» **Exercise details**
Would you transcribe each entry precisely as it stands, setting aside any images?

» **Recorded data**
-----

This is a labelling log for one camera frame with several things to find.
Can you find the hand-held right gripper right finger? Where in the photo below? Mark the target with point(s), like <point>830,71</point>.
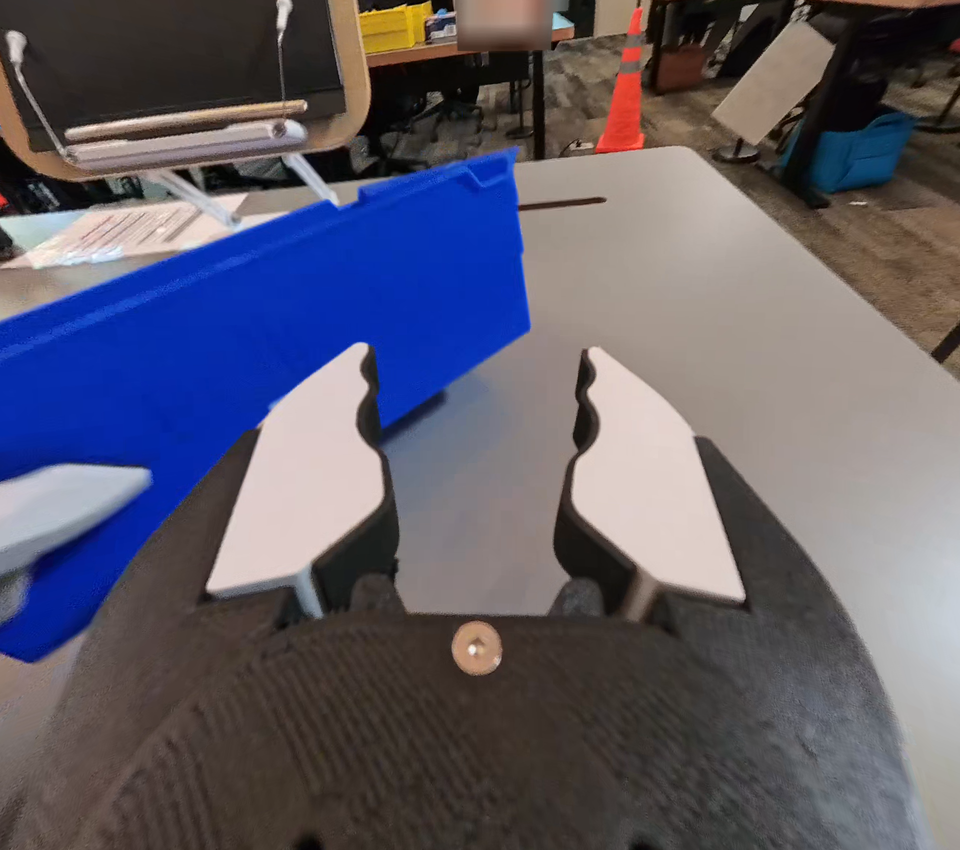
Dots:
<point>652,505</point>

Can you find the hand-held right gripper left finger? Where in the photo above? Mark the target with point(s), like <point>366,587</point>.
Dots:
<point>300,490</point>

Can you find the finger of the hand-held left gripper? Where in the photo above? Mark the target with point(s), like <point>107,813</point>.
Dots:
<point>11,599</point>
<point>67,498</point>

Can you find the blue plastic bin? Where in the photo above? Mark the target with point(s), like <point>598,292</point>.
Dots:
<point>262,310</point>

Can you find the printed paper sheet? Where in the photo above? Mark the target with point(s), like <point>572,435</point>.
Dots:
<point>135,228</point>

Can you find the orange traffic cone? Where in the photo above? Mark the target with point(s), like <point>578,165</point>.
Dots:
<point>622,108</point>

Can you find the blue tote bag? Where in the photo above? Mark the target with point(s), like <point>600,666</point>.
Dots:
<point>862,153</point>

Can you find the brown bag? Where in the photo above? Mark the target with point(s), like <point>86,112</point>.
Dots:
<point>679,70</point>

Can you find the white sign board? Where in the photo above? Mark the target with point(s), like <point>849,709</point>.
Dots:
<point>780,85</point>

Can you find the yellow storage bin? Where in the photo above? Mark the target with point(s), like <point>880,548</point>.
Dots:
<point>390,29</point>

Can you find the small blue white box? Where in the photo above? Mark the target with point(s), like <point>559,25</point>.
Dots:
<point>441,27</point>

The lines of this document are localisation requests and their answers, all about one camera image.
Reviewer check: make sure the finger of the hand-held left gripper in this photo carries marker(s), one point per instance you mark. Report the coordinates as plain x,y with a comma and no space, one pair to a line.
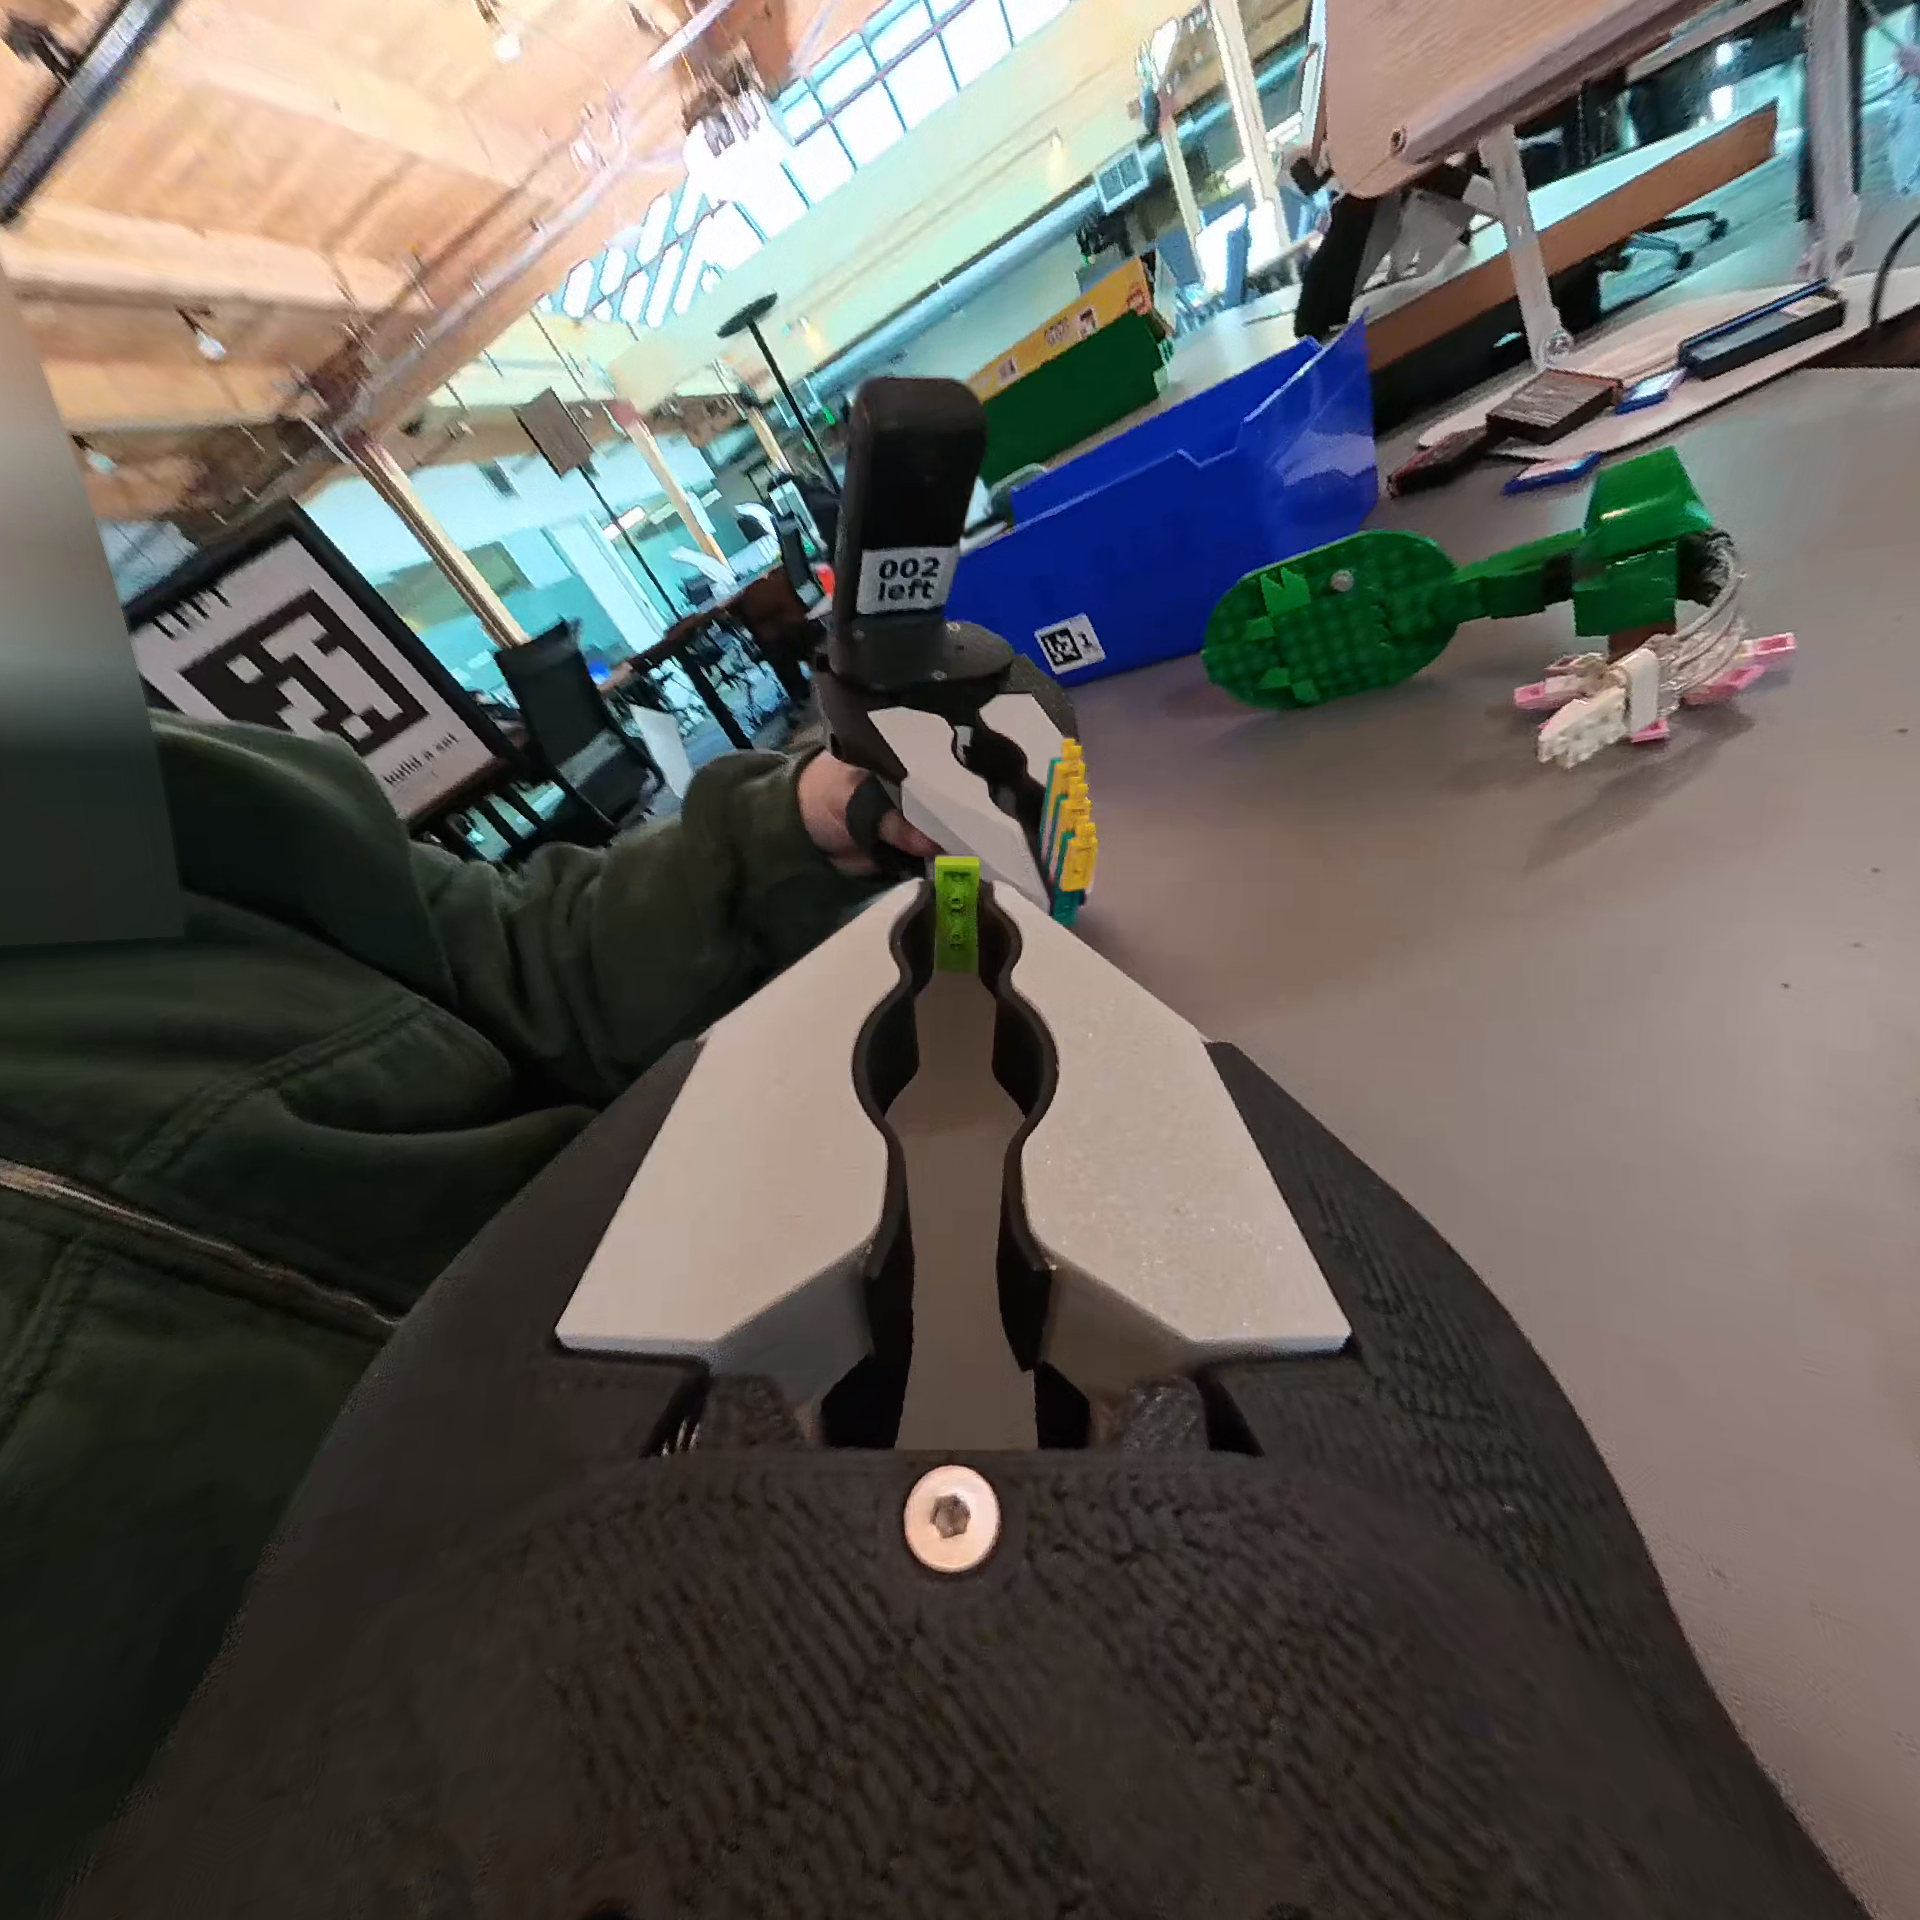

-----

» **Exercise answer**
This is a labelling log for one camera frame with several things to find.
Can you find the hand-held right gripper right finger? Where in the photo below? Mark the target with point(s), like <point>830,71</point>.
Dots:
<point>652,505</point>

Can you find the hand-held right gripper left finger? Where in the photo above? Mark the target with point(s), like <point>366,587</point>.
Dots:
<point>300,490</point>

Can you find the finger of the hand-held left gripper? Where in the photo above? Mark the target with point(s), like <point>107,813</point>.
Dots:
<point>11,599</point>
<point>67,498</point>

Can you find the blue plastic bin? Where in the photo above? Mark the target with point(s), like <point>598,292</point>.
Dots:
<point>262,310</point>

Can you find the printed paper sheet? Where in the photo above? Mark the target with point(s), like <point>572,435</point>.
Dots:
<point>135,228</point>

Can you find the orange traffic cone? Where in the photo above? Mark the target with point(s), like <point>578,165</point>.
Dots:
<point>622,108</point>

Can you find the blue tote bag? Where in the photo above? Mark the target with point(s), like <point>600,666</point>.
Dots:
<point>862,153</point>

Can you find the brown bag? Where in the photo above? Mark the target with point(s), like <point>86,112</point>.
Dots:
<point>679,70</point>

Can you find the white sign board? Where in the photo above? Mark the target with point(s), like <point>849,709</point>.
Dots:
<point>780,85</point>

Can you find the yellow storage bin? Where in the photo above? Mark the target with point(s), like <point>880,548</point>.
Dots:
<point>390,29</point>

Can you find the small blue white box? Where in the photo above? Mark the target with point(s), like <point>559,25</point>.
Dots:
<point>441,27</point>

The lines of this document are localisation requests and their answers, all about one camera image.
Reviewer check: make sure the finger of the hand-held left gripper in this photo carries marker(s), one point per instance you mark. Report the coordinates as plain x,y with a comma and no space, one pair to a line.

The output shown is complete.